Word for word, reproduce every line of the data below.
______________________________
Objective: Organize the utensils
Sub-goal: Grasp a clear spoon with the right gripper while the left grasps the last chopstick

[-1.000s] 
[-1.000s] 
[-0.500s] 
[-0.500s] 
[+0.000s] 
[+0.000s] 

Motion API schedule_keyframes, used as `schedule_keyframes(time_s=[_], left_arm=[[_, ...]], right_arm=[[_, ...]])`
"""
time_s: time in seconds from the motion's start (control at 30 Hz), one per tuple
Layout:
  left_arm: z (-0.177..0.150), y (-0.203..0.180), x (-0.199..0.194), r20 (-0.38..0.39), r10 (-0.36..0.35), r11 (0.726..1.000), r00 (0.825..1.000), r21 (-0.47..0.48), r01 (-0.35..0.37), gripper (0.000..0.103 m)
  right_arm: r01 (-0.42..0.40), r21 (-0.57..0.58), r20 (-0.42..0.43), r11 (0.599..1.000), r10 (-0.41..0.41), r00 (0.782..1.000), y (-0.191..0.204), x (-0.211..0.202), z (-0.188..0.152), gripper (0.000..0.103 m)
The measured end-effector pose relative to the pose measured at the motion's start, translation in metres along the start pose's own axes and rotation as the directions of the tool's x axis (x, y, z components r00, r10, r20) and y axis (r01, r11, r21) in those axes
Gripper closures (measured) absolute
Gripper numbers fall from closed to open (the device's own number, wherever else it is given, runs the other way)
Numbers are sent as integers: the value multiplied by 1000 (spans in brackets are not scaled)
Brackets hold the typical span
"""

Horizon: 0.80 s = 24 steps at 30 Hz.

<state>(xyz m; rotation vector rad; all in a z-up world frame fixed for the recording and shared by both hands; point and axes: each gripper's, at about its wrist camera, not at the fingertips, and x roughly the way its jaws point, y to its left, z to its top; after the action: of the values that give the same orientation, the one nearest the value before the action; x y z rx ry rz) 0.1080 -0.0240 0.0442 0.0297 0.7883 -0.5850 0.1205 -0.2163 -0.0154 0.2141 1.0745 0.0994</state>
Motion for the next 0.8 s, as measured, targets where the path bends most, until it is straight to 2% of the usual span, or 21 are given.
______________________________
## [Task output]
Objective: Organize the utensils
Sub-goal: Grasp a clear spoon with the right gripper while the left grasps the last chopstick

[-1.000s] 
[-1.000s] 
[-0.500s] 
[-0.500s] 
[+0.000s] 
[+0.000s] 

Motion API schedule_keyframes, used as `schedule_keyframes(time_s=[_], left_arm=[[_, ...]], right_arm=[[_, ...]])`
"""
time_s: time in seconds from the motion's start (control at 30 Hz), one per tuple
Layout:
  left_arm: z (-0.177..0.150), y (-0.203..0.180), x (-0.199..0.194), r20 (-0.38..0.39), r10 (-0.36..0.35), r11 (0.726..1.000), r00 (0.825..1.000), r21 (-0.47..0.48), r01 (-0.35..0.37), gripper (0.000..0.103 m)
  right_arm: r01 (-0.42..0.40), r21 (-0.57..0.58), r20 (-0.42..0.43), r11 (0.599..1.000), r10 (-0.41..0.41), r00 (0.782..1.000), y (-0.191..0.204), x (-0.211..0.202), z (-0.188..0.152), gripper (0.000..0.103 m)
The measured end-effector pose relative to the pose measured at the motion's start, translation in metres along the start pose's own axes and rotation as the directions of the tool's x axis (x, y, z components r00, r10, r20) and y axis (r01, r11, r21) in those axes
Gripper closures (measured) absolute
Gripper numbers fall from closed to open (the device's own number, wherever else it is given, runs the other way)
Numbers are sent as integers: the value multiplied by 1000 (spans in brackets are not scaled)
Brackets hold the typical span
"""

Horizon: 0.80 s = 24 steps at 30 Hz.

<state>(xyz m; rotation vector rad; all in a z-up world frame fixed for the recording and shared by both hands; point and axes: each gripper's, at about its wrist camera, not at the fingertips, and x roughly the way its jaws point, y to its left, z to its top; after the action: of the values that give the same orientation, the one nearest the value before the action; x y z rx ry rz) 0.1080 -0.0240 0.0442 0.0297 0.7883 -0.5850 0.1205 -0.2163 -0.0154 0.2141 1.0745 0.0994</state>
Motion for the next 0.8 s, as measured, targets where the path bends most, until it is straight to 2% of the usual span, or 21 are given.

There is nothing more to this answer.